October 30, 2008
Phoenician Legacy Still Alive Near Mediterranean
Studies have shown that as many as one in 17 men who currently live near the Mediterranean may be genetically linked to the ancient Phoenicians.
Phoenicians resided in the region now known as Lebanon. Their greatest city, Carthage, was destroyed by the Romans centuries ago. Phoenician civilization was an enterprising maritime trading culture that spread across the Mediterranean between the periods of 1550 BC to 300 BC.
The Phoenicians' most notable contributions are the alphabet and a love of the color purple.
Chris Tyler-Smith of the Wellcome Trust Sanger Institute in England led a team of researchers in pinpointing a genetic marker for the Phoenicians on the male-only Y chromosome.

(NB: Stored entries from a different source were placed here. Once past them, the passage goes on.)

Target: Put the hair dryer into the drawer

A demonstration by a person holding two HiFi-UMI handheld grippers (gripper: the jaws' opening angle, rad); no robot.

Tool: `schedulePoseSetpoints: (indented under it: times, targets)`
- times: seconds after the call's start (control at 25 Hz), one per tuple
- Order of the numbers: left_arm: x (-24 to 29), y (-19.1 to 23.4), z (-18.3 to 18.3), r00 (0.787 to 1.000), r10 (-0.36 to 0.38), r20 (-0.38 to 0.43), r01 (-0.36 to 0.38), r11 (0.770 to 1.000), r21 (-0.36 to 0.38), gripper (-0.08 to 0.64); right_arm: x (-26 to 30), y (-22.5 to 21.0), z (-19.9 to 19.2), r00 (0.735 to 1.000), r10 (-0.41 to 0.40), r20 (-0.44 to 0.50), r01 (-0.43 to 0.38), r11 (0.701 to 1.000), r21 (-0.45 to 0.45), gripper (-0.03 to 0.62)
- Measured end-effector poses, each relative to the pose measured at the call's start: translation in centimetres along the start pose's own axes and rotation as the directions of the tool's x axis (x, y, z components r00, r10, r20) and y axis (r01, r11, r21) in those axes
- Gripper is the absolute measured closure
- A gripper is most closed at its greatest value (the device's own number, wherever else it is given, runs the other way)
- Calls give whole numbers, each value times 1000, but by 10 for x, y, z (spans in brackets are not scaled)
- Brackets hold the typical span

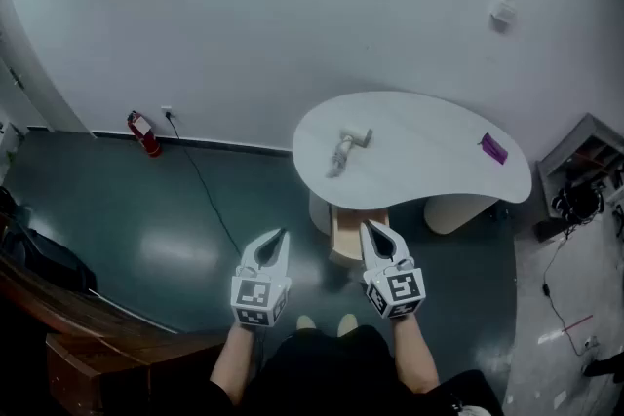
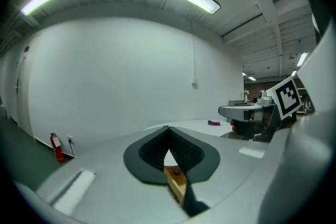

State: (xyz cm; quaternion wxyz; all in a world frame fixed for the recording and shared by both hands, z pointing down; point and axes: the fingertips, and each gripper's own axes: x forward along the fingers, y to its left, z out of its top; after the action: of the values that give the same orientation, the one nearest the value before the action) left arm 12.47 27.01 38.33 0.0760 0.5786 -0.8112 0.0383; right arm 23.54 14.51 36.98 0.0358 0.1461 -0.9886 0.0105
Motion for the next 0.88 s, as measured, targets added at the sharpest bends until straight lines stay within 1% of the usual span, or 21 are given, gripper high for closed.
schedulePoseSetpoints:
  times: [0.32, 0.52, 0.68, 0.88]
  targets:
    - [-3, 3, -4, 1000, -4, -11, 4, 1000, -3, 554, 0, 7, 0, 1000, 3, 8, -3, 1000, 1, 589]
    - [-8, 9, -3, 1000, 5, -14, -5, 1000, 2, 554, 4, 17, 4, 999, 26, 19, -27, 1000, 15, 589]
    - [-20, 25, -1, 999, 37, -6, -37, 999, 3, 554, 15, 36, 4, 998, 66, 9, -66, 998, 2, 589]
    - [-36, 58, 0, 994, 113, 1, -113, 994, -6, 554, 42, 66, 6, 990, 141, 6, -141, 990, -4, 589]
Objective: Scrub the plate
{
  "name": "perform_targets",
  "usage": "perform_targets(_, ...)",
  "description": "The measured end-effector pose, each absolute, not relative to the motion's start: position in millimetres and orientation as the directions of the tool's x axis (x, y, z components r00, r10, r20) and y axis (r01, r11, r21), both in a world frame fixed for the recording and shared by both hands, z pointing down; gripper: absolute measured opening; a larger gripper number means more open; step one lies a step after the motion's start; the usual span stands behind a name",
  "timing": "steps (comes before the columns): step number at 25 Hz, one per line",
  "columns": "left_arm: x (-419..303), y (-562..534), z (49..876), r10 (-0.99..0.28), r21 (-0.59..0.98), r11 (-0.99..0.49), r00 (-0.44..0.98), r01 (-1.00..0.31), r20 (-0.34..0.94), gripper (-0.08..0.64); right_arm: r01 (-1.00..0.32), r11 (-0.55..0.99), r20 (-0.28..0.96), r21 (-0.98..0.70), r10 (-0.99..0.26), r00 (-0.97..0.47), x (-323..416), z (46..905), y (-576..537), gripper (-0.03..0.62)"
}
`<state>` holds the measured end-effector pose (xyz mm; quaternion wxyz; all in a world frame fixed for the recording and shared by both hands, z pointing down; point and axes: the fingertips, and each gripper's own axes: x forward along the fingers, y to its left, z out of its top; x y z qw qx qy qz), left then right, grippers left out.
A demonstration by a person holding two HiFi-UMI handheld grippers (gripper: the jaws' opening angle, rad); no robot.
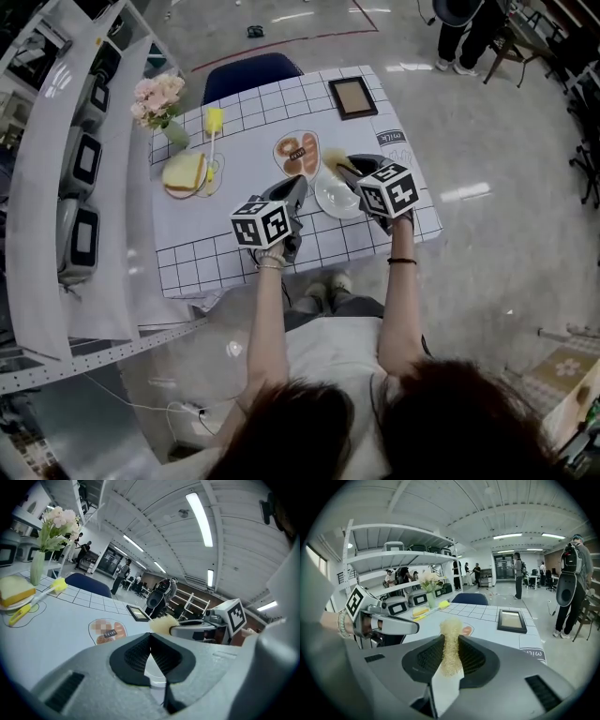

The study marks the first application of National Geographic and IBM's Genographic Project scientific consortium's new analytical method for detecting the subtle genetic impact of historical population migrations.
"When we started, we knew nothing about the genetics of the Phoenicians. All we had to guide us was history: We knew where they had and hadn't settled. But this simple information turned out to be enough, with the help of modern genetics, to trace a vanished people," said Tyler-Smith.
The researchers compared the genes of residents in those areas to those of people living in other Mediterranean communities which had not been Phoenician settlements.
Their comparison revealed a handful of genetic lineages that are shared among far-flung populations from around the Mediterranean, all united by just one feature: They had been Phoenician colonies
"The results are important because they show that the Phoenician settlement sites are marked by a genetic signature distinct from any that might have been left by other trading and settlement expansions through history, or which may have emerged by chance," said Daniel Platt, of IBM's Computational Biology Center at the T. J. Watson Research Center.
"This proves that these settlements, some of which lasted hundreds of years, left a genetic legacy that persists to modern times."
Pierre Zalloua, Genographic principal investigator, Middle East/North Africa, said: "This study brings to life a magnificent piece of our population heritage that has been buried or forgotten. This new finding is a key fortification against miscomprehension or misconceptions of our history. Only a comprehensive knowledge of our past can help strengthen our modern identity. It is a challenging but a wonderful undertaking to be able to unravel and write your own history."
The findings are being published online Thursday by the American Journal of Human Genetics. The work was supported by National Geographic and IBM's Genographic Project, an effort to research the history of human migration.